## [Directions]
Restate the listing below word for word, pictures excluded.
Start of Data
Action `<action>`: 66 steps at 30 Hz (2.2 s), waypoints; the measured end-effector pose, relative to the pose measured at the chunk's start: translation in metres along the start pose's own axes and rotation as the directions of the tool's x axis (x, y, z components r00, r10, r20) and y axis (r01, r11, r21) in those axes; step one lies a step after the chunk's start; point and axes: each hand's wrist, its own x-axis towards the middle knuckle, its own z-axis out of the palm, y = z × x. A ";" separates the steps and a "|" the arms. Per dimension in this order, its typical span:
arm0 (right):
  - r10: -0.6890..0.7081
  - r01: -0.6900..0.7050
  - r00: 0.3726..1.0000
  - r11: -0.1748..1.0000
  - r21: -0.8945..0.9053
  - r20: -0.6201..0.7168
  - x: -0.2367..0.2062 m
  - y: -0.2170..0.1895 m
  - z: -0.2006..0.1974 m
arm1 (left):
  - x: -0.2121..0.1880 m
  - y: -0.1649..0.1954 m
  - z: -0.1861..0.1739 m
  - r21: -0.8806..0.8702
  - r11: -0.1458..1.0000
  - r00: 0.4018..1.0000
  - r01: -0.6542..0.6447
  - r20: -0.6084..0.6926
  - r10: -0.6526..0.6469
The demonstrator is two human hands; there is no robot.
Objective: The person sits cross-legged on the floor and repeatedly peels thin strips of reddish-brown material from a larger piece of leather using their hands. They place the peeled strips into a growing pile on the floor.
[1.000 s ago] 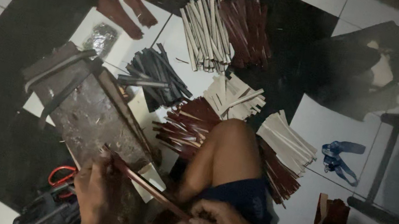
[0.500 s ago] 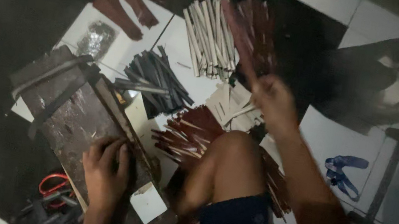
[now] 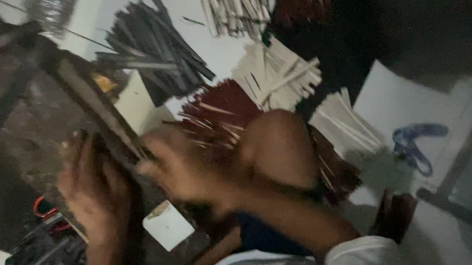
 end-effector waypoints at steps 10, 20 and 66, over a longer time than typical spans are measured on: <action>-0.305 0.272 0.952 0.854 -0.444 -0.003 -0.054 -0.056 0.058 | -0.006 -0.056 -0.021 0.059 0.993 0.991 -0.101 0.093 0.095; -0.072 0.161 0.983 0.772 -0.615 0.167 -0.060 -0.070 0.066 | -0.012 -0.083 -0.016 0.338 0.940 0.951 0.034 0.279 -0.135; -0.141 0.112 0.989 0.914 -0.389 -0.047 -0.103 -0.038 0.069 | -0.036 -0.058 -0.008 0.391 0.916 0.947 0.096 0.246 -0.204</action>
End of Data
## [Written response]
Action `<action>`: 66 steps at 30 Hz (2.2 s), waypoints; the measured end-effector pose, relative to the pose measured at the chunk's start: translation in metres along the start pose's own axes and rotation as the directions of the tool's x axis (x, y, z components r00, r10, r20) and y axis (r01, r11, r21) in those axes; step one lies a step after the chunk's start; point and axes: each hand's wrist, its own x-axis towards the middle knuckle, its own z-axis out of the palm, y = z × x. A ";" separates the steps and a "|" the arms. Per dimension in this order, its typical span:
arm0 (right):
  - r10: -0.6890..0.7081
  - r01: -0.6900..0.7050
  - r00: 0.3726..1.0000
  - r11: -0.1748..1.0000
  - r21: -0.8945..0.9053
  - r20: -0.6201..0.7168
  - x: -0.2367..0.2062 m
  - y: -0.2170..0.1895 m
  - z: -0.2006..0.1974 m
arm1 (left):
  - x: -0.2121..0.1880 m
  - y: -0.1649..0.1954 m
  - z: -0.1861..0.1739 m
  - r21: -0.8806..0.8702
  - r11: -0.1458..1.0000
  - r00: 0.4018..1.0000
  - r01: -0.6542..0.6447
  - r20: -0.6084..0.6926
  - r10: -0.6526..0.6469
The demonstrator is two human hands; there is no robot.
Objective: The person sits cross-legged on the floor and repeatedly peels thin strips of reddish-brown material from a larger piece of leather using their hands. They place the peeled strips into a growing pile on the floor.
[1.000 s ago] 
[0.500 s ago] 
[now] 
 end-effector waypoints at steps 10, 20 and 66, over a longer time than typical spans are measured on: <action>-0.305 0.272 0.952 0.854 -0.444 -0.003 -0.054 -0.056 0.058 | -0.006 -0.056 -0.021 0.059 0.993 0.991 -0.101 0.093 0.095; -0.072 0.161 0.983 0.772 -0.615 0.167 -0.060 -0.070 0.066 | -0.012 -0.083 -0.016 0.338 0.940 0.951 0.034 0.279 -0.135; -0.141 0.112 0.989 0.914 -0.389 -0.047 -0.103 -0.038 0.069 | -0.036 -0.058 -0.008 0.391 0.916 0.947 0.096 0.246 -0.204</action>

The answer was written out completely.